If you have updated your studio, I would be willing to bet money on the fact your safe. If you haven’t, go do that.

7 Likes

Ok now I am unable to play any Roblox game with more than 1 or 2 fps and having an empty baseplate open for more than 5 minutes crashes studio.

4 Likes

Maybe G-Sync?

I believe it was the hack, a few days ago my pc stopped detecting my gpu and it was really overheating even when I wasn’t using it (bitcoin mining probably.) After that a few days later i couldn’t boot into my pc, and when i used the Explorer cmd from recovery mode my pc was spammed with weird files and processes. Once I ended a process my pc rebooted and after that it didn’t ever show the bios again. I’ve had to use a spare motherboard and lose months of data due to this. I wish Roblox was more secure.

You literally lying. The bios is basically impossible to access. That’s not Roblox.

The BIOS certainly isn’t impossible to access, there’s certain vulnerabilities in them, and on devices such as laptops, you generally update within your OS, and not with any flashing process before you get into your bootloader.

1 Like

It’s a rare case and i don’t think some Roblox nerds can do that in a few hours.

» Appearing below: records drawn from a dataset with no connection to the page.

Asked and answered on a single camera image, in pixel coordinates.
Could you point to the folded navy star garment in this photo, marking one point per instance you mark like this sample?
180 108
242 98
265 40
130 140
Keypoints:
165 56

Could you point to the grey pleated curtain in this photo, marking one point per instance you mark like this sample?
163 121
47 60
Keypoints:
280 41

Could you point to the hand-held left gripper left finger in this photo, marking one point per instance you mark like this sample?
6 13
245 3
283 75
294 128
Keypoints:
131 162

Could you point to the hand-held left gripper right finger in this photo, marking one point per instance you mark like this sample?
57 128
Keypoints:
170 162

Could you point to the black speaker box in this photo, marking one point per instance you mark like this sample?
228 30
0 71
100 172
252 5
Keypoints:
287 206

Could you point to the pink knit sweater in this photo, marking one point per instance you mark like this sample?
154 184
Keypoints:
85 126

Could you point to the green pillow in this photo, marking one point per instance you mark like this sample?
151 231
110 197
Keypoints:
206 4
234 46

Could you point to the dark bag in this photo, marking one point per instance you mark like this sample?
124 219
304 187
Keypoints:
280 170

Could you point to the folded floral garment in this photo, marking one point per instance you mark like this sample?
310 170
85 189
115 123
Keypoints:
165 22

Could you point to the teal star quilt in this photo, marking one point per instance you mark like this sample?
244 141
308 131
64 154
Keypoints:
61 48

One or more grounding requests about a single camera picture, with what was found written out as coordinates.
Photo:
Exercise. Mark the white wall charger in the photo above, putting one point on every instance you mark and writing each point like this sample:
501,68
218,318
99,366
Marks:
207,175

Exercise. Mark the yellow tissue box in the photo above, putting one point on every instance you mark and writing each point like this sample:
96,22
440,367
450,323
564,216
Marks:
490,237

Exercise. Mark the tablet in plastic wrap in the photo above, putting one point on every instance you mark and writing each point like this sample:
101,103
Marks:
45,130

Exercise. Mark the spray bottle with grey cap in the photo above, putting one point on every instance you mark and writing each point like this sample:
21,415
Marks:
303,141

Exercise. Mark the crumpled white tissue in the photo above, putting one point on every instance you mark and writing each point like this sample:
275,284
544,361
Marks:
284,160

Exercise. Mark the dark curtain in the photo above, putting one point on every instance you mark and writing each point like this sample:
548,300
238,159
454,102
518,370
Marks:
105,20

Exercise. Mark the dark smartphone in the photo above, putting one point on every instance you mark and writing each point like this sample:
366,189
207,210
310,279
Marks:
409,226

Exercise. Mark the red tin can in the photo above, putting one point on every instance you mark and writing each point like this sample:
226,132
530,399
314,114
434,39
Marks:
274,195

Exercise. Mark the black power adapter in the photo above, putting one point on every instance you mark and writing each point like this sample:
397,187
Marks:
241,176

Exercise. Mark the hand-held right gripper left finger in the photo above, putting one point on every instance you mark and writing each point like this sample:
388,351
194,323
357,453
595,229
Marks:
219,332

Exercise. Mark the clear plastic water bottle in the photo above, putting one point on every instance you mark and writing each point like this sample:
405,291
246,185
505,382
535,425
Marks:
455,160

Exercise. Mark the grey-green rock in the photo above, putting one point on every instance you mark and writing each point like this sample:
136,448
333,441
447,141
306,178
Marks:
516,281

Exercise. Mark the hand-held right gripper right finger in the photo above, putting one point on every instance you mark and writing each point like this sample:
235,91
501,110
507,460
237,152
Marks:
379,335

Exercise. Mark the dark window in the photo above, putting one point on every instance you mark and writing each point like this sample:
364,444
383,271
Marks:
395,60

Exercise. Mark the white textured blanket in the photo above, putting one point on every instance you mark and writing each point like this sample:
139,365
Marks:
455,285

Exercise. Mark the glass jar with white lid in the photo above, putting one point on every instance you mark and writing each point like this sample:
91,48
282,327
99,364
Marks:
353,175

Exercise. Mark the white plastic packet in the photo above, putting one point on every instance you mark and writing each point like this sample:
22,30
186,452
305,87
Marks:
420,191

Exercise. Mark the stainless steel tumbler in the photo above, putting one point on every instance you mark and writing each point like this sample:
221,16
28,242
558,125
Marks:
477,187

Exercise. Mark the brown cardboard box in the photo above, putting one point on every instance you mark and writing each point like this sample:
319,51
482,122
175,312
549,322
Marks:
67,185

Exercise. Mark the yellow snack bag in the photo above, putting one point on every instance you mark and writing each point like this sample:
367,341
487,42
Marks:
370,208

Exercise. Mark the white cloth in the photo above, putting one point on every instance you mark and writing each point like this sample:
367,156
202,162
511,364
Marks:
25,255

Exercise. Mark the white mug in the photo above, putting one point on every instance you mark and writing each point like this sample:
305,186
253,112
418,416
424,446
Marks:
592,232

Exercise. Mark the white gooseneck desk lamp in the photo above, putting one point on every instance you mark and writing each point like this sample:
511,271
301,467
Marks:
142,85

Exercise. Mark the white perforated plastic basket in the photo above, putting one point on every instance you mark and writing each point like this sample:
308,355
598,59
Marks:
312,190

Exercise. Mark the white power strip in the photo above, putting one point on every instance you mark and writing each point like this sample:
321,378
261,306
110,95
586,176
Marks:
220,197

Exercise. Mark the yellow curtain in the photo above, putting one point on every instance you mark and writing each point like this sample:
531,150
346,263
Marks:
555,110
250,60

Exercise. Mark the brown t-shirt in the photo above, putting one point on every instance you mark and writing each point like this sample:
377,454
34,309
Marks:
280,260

Trust me, it’s probably easier to take advantage of this than you think

There was most likely no one using this, but BIOS attacks while rare, are extremely dangerous because they can lead to a malware having near permanent persistence if abused right, its nothing to scoff at

Relating to the theory of there being a Lua RAT or RCE added through a security vulnerability, I saw that there was a similar issue going around in the ROBLOX exploiting community where game developers were creating fake exploit scripts for their own games that contained Lua RAT/RCE code to essentially “seize” the exploiters computer.

Not sure how true this is, but its pretty interesting so I just wanted to put this here.

If a file or program is giving you errors, never run it as an administrator unless it specifies that you do that. Running files as administrator gives them elevated privileges which means if there is faulty code, it could potentially cause serious damage or harm to your computer.

For some reason this reminds me of the java exploit around a year ago.

1 Like

First of all, it did happen, and I had to use a spare motherboard to get a new bios file to flash to the bios and now at least the motherboard works, but the SSD is still corrupt. Second of all, these aren’t just some nerdy skids, this is a group of scripters specializing in exploits, they had probably been working on that for a while.

This topic was automatically closed 14 days after the last reply. New replies are no longer allowed.